### Problem statement
From the entries below, write out exactly the lines between the line holding "This document gives" and the line holding "The room's upward", inclusive, excluding any pictures.

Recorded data
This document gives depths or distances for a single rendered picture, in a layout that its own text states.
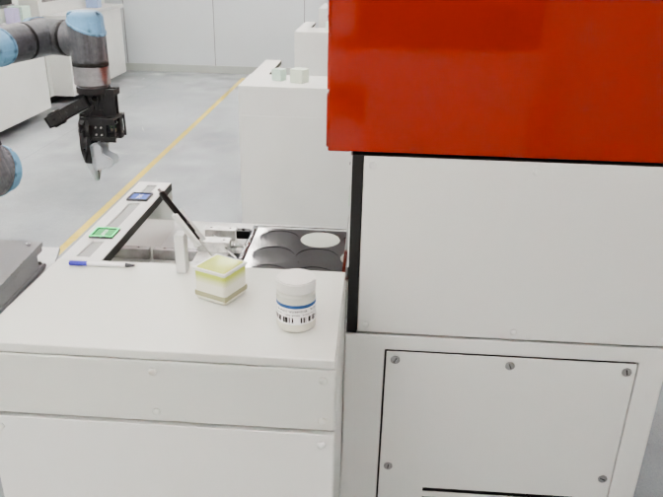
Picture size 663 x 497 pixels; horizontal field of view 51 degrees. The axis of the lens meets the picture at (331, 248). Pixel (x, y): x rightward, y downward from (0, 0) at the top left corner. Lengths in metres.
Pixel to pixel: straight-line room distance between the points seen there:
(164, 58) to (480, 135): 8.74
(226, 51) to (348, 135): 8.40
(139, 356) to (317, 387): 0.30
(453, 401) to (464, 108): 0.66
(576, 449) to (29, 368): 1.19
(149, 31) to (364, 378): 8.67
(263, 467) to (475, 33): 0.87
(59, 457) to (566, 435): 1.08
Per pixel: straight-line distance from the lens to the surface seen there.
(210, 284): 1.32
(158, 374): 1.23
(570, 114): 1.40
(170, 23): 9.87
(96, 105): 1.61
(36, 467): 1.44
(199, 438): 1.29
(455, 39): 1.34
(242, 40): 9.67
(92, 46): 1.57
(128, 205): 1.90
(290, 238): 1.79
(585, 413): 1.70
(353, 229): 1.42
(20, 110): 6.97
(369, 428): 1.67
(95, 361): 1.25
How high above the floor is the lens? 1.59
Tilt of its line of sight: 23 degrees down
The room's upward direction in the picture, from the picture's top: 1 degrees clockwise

---

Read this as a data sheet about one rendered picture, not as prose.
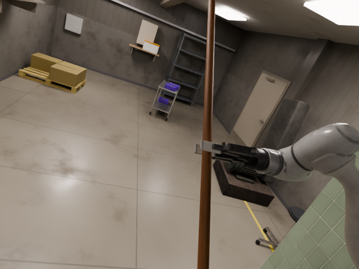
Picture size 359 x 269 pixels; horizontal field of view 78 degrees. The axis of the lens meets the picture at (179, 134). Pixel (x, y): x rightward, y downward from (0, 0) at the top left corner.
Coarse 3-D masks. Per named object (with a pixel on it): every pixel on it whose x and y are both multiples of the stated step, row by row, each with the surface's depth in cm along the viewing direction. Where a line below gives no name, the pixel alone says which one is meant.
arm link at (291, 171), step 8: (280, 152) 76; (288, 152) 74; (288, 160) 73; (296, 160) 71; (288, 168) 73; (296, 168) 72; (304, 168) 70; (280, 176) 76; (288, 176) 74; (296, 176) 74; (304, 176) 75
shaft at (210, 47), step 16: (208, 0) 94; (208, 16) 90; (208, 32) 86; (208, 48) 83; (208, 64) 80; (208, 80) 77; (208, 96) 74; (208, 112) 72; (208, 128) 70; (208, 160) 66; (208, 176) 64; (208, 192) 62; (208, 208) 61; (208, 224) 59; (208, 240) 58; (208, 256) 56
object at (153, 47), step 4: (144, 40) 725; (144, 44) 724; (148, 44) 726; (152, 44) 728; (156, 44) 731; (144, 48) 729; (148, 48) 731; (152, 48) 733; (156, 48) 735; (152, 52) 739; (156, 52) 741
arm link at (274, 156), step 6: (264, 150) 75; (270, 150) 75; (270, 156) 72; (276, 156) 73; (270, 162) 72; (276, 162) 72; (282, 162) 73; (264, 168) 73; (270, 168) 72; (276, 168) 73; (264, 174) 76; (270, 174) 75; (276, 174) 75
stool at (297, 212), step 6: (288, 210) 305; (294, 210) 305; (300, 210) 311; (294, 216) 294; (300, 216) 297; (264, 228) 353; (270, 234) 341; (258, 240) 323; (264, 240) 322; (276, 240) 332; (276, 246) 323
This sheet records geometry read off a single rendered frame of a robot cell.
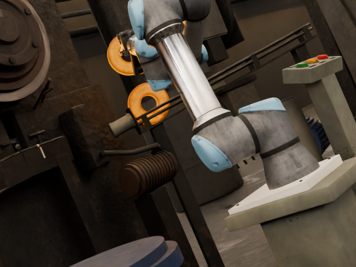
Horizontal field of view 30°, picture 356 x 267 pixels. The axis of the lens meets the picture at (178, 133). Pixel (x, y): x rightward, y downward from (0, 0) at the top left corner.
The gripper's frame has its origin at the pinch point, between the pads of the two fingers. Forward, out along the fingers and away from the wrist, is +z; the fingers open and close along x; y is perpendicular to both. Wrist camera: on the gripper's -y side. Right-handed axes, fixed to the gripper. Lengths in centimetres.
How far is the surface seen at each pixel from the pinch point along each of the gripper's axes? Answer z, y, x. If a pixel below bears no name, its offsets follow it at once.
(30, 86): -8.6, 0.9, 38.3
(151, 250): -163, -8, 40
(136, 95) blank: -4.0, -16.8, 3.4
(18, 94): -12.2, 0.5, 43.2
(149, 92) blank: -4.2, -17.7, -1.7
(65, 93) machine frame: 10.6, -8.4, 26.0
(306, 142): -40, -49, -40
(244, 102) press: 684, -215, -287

### Solution for this exercise
This document gives depths or distances for a single rendered picture, in a layout that its own text states.
Picture size 663 x 497 pixels; horizontal field of view 51 degrees. The axis of the lens meets the picture at (331, 248). Pixel (x, y): x rightward, y downward from (0, 0) at the top left corner. Lengths in metres.
Pixel to pixel: straight-line room distance between the points seen there:
(164, 58) to (480, 135): 8.74
(226, 51) to (348, 135): 8.40
(139, 356) to (317, 387): 0.30
(453, 401) to (464, 108): 0.66
(576, 449) to (29, 368): 1.19
(149, 31) to (364, 378): 8.67
(263, 467) to (475, 33): 0.87
(59, 457) to (566, 435): 1.08
Per pixel: straight-line distance from the lens to the surface seen there.
(210, 284): 1.32
(158, 374): 1.23
(570, 114): 1.40
(170, 23): 9.87
(96, 105): 1.61
(36, 467): 1.44
(199, 438): 1.29
(455, 39): 1.34
(242, 40): 9.67
(92, 46): 1.57
(128, 205): 1.90
(290, 238): 1.79
(585, 413): 1.70
(353, 229): 1.42
(20, 110): 6.97
(369, 428): 1.67
(95, 361): 1.25
How high above the floor is the lens? 1.59
Tilt of its line of sight: 23 degrees down
The room's upward direction in the picture, from the picture's top: 1 degrees clockwise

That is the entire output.